[The input]:
══════════
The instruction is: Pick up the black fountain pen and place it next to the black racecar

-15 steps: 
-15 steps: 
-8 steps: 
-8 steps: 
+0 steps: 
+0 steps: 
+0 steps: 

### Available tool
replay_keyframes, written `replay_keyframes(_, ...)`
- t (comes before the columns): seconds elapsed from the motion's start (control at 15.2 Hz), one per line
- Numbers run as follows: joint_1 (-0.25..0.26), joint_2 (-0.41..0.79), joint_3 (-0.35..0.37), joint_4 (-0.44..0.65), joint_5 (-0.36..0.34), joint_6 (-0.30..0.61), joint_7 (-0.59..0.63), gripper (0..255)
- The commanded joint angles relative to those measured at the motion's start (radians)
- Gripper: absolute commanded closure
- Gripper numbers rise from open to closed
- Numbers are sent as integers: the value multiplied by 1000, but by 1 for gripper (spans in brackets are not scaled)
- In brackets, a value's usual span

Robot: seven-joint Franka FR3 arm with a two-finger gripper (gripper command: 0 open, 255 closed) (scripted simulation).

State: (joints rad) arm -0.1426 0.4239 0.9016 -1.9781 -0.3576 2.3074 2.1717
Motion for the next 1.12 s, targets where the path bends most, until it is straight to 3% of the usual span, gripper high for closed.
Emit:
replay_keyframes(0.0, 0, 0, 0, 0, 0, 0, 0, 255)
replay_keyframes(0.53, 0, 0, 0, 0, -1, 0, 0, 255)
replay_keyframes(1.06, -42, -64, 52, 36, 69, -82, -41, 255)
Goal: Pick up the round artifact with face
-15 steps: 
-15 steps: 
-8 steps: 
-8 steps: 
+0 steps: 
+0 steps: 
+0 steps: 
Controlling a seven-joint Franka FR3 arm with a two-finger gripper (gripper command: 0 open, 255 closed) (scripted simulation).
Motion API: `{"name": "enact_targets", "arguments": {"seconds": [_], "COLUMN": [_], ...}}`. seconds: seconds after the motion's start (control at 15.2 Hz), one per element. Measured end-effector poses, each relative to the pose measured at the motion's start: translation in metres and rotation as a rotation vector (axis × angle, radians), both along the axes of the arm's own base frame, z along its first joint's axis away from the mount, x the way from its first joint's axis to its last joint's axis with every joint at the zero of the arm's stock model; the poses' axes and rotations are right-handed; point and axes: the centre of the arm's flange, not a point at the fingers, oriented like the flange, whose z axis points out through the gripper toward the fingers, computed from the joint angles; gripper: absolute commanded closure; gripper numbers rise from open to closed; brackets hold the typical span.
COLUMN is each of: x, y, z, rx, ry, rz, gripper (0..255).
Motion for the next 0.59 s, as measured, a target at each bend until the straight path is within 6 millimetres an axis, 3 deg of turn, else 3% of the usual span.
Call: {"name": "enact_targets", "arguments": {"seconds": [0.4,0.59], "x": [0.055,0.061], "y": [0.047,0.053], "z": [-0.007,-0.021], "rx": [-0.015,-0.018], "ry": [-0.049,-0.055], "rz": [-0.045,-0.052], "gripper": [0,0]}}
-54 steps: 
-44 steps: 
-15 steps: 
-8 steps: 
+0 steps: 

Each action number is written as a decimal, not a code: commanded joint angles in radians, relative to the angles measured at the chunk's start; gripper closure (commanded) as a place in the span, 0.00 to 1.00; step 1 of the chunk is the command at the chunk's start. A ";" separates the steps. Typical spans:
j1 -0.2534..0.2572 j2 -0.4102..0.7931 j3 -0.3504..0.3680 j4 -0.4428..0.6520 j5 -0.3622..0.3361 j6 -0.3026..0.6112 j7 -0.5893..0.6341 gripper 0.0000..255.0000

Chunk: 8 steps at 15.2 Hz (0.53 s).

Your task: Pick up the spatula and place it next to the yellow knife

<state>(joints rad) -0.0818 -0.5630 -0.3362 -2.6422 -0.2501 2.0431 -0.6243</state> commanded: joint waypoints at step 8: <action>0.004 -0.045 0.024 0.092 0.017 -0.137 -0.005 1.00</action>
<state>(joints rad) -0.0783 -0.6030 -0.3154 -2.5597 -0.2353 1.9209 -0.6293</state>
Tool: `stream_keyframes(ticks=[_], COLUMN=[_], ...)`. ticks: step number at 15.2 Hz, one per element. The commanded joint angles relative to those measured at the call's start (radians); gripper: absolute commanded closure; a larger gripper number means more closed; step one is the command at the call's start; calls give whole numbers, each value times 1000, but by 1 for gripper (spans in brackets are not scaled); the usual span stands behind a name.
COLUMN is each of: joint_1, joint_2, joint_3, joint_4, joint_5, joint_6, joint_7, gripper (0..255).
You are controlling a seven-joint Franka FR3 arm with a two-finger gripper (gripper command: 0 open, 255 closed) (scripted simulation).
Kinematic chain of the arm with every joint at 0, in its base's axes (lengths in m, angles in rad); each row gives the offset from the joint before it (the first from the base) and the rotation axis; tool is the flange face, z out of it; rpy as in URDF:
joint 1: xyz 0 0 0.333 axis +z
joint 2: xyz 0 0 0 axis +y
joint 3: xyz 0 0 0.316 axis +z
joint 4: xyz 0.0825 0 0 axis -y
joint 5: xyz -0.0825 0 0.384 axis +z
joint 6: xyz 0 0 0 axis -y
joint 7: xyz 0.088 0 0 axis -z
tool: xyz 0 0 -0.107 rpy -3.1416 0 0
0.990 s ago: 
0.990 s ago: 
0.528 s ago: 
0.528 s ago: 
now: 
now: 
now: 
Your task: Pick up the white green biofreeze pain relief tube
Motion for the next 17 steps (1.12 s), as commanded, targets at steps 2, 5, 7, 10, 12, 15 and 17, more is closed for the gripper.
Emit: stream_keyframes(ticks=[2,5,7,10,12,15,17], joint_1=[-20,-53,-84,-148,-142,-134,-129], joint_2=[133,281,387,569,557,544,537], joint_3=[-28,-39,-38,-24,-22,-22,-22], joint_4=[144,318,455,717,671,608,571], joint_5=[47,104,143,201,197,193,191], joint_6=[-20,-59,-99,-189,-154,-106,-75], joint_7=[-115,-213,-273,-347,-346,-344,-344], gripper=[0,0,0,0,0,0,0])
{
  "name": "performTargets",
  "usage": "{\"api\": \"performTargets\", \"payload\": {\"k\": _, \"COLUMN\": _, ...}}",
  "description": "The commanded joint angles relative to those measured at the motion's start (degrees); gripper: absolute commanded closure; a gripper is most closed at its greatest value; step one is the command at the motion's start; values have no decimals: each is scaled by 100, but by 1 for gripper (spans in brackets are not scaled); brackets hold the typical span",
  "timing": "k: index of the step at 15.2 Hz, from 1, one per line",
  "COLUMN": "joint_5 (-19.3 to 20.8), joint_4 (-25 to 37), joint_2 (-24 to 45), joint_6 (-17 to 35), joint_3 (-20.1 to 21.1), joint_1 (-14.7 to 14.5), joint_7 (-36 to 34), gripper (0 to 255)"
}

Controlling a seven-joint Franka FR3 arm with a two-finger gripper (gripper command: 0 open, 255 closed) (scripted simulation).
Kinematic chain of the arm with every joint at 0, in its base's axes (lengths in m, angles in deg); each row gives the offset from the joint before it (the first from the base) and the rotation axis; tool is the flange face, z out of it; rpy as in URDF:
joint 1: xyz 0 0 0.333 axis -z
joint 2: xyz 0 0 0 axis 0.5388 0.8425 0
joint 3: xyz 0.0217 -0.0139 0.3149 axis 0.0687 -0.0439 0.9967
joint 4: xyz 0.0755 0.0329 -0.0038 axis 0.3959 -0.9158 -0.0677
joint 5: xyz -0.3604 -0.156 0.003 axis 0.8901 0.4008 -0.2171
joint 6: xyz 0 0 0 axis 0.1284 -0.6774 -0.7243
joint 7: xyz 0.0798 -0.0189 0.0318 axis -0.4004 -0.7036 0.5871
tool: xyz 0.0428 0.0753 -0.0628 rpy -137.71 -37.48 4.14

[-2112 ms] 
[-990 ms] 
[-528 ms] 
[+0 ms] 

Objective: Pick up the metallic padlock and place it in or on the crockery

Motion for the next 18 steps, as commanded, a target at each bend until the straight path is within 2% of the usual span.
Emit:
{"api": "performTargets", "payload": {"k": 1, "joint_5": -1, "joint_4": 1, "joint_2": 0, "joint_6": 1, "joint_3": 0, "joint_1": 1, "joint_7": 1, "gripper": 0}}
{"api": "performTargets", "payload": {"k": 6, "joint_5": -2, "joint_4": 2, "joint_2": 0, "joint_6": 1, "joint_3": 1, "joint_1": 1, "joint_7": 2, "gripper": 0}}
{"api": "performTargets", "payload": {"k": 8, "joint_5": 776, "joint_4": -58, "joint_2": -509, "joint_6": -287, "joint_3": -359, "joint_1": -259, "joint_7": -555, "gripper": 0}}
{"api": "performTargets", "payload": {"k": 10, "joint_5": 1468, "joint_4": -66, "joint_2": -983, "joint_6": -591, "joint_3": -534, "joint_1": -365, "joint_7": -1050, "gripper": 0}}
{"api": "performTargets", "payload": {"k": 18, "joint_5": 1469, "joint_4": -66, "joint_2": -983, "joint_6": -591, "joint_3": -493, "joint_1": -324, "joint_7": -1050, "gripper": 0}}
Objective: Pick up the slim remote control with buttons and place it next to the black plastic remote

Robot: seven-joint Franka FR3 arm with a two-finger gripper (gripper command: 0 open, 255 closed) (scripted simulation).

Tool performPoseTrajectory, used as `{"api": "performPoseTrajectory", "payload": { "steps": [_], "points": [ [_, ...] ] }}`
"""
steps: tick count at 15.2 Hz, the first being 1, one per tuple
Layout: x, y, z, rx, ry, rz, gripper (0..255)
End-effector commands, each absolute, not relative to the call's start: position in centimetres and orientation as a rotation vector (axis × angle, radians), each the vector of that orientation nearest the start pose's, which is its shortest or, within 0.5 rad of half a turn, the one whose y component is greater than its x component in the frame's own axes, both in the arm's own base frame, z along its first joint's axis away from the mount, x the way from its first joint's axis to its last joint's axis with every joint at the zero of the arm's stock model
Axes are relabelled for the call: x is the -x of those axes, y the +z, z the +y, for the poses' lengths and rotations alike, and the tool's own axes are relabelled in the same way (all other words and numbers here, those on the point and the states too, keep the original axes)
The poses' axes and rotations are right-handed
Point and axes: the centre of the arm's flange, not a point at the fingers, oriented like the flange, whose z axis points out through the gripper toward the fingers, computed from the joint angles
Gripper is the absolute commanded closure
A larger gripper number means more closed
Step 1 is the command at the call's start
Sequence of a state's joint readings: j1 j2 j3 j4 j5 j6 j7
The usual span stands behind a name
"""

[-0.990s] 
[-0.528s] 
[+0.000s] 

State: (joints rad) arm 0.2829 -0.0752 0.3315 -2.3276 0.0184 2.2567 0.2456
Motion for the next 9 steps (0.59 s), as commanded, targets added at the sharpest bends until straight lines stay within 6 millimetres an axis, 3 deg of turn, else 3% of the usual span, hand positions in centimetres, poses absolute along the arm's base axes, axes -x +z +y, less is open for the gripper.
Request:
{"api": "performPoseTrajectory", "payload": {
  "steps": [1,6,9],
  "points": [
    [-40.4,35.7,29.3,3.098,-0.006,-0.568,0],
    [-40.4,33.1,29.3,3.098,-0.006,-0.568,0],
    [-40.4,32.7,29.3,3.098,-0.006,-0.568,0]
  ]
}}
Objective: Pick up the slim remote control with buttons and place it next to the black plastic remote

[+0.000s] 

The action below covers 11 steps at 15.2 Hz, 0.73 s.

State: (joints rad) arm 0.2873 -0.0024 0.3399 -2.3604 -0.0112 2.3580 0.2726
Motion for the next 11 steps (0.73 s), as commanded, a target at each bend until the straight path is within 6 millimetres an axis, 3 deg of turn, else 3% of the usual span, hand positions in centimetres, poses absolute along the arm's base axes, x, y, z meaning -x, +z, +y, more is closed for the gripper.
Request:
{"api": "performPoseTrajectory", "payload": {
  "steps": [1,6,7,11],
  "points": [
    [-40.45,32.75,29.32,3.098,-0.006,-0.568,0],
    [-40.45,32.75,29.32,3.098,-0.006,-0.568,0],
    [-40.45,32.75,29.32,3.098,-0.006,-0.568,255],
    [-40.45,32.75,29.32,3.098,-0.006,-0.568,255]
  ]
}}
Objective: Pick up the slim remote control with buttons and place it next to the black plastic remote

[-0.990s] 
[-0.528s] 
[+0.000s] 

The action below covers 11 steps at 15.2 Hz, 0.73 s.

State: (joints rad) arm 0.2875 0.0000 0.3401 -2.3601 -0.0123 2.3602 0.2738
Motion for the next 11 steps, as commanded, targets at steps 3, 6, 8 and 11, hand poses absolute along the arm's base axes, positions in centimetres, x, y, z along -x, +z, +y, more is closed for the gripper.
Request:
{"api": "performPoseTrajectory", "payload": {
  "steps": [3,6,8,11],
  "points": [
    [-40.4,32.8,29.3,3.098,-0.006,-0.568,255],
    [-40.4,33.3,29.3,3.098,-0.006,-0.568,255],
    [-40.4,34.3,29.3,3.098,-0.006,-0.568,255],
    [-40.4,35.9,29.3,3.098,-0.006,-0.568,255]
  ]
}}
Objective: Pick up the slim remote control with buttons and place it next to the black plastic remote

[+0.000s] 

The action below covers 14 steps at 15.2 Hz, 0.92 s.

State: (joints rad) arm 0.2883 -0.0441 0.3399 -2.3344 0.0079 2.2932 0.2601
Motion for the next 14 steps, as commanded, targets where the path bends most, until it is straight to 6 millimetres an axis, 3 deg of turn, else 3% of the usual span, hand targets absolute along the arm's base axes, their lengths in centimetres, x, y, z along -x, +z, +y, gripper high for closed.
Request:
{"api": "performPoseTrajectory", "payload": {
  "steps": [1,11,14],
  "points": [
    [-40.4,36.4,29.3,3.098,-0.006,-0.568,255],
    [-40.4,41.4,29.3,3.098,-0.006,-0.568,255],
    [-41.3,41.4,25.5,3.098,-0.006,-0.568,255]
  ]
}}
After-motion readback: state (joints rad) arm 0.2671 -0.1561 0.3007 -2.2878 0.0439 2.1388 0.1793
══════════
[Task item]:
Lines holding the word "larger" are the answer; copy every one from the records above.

[Answer box]:
Tool: `stream_keyframes(ticks=[_], COLUMN=[_], ...)`. ticks: step number at 15.2 Hz, one per element. The commanded joint angles relative to those measured at the call's start (radians); gripper: absolute commanded closure; a larger gripper number means more closed; step one is the command at the call's start; calls give whole numbers, each value times 1000, but by 1 for gripper (spans in brackets are not scaled); the usual span stands behind a name.
A larger gripper number means more closed

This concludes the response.